🤖 AI Summary
This work addresses the challenge of mutual information estimation in low-data regimes, where conventional approaches relying on task-specific discriminators suffer from poor generalization. The authors propose a zero-shot pointwise mutual information (PMI) estimation method that leverages only large language models and carefully designed prompts. By formulating conditional probability estimation as a contrastive prompting task—augmented with an explicit OTHER category—the approach recovers calibrated probability estimates rather than mere rankings, without any model training. This framework achieves the first fully training-free, general-purpose PMI estimator, attaining state-of-the-art zero-shot performance across three benchmark datasets, with a Spearman correlation of up to 0.82 against human-annotated PMI scores. The method is further demonstrated to effectively support automated scoring of student knowledge summaries in computer science education.
📝 Abstract
Estimating mutual information from text usually requires training a task-specific critic, which limits its use in low-data settings.

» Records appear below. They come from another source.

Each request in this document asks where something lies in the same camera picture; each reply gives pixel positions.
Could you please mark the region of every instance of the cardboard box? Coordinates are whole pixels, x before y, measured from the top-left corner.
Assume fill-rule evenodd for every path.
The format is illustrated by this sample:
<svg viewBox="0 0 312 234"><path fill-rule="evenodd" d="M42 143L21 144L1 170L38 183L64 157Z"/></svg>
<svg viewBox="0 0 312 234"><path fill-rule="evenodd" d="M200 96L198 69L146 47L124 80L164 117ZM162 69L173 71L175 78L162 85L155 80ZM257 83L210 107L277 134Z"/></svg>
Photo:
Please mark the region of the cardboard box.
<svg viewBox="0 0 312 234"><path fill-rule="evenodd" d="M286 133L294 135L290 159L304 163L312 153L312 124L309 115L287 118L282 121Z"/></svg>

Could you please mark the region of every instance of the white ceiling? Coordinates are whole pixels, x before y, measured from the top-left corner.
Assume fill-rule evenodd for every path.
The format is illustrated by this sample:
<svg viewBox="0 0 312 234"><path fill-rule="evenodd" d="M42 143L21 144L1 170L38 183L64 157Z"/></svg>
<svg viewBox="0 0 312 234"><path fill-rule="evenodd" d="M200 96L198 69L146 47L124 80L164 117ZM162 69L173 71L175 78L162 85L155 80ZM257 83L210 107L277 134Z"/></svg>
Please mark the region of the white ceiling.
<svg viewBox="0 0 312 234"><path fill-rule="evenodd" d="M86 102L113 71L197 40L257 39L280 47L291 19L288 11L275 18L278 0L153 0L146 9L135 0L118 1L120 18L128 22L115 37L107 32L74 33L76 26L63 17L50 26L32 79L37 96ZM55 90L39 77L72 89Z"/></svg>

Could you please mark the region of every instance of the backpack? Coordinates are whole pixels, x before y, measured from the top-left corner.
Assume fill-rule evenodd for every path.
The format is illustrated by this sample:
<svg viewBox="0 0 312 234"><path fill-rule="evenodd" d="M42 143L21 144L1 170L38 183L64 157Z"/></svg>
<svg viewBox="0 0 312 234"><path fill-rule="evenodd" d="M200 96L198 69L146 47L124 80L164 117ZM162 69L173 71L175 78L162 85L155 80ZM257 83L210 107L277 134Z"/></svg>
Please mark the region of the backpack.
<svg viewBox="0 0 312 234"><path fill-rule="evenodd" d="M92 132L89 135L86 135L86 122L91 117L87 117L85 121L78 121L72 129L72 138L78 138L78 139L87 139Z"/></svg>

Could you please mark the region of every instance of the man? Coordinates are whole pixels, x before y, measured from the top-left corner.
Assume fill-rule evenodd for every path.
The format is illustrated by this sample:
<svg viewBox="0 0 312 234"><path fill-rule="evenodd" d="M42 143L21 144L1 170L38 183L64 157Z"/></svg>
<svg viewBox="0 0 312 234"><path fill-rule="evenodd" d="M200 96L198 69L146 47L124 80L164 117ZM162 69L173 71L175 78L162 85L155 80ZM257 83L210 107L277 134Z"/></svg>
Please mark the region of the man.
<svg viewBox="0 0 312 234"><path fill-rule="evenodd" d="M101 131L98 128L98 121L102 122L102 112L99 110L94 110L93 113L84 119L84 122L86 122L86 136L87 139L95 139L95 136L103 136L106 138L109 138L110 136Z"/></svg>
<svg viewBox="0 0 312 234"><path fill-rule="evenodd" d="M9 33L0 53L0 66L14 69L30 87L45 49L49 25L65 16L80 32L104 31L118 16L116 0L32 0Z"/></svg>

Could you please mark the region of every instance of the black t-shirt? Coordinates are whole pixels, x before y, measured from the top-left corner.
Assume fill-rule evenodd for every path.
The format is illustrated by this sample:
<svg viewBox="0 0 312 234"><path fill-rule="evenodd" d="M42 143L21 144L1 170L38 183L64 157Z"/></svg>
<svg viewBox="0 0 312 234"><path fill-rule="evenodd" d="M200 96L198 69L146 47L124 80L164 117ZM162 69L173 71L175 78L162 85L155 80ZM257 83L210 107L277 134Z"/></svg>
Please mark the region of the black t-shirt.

We ask whether large language models can instead estimate pointwise mutual information zero-shot, using only prompts and elicited probabilities. We introduce a benchmark with human-derived ground-truth PMI across three publicly available datasets, and evaluate five information-theoretic prompting-based estimators. Our main method, PromptNCE, frames conditional probability estimation as a contrastive task and augments the candidate set with an explicit OTHER category. We show theoretically that adding OTHER recovers the true conditional P(y | x) rather than just a ranking over listed candidates, turning a contrastive prompt into a general-purpose zero-shot probability estimator. PromptNCE is the best zero-shot method on all three datasets, reaching Spearman correlation up to 0.82 with human-derived PMI. We also present a case study in computer science education showing how these estimators can be used to score student knowledge summaries in a low-data setting.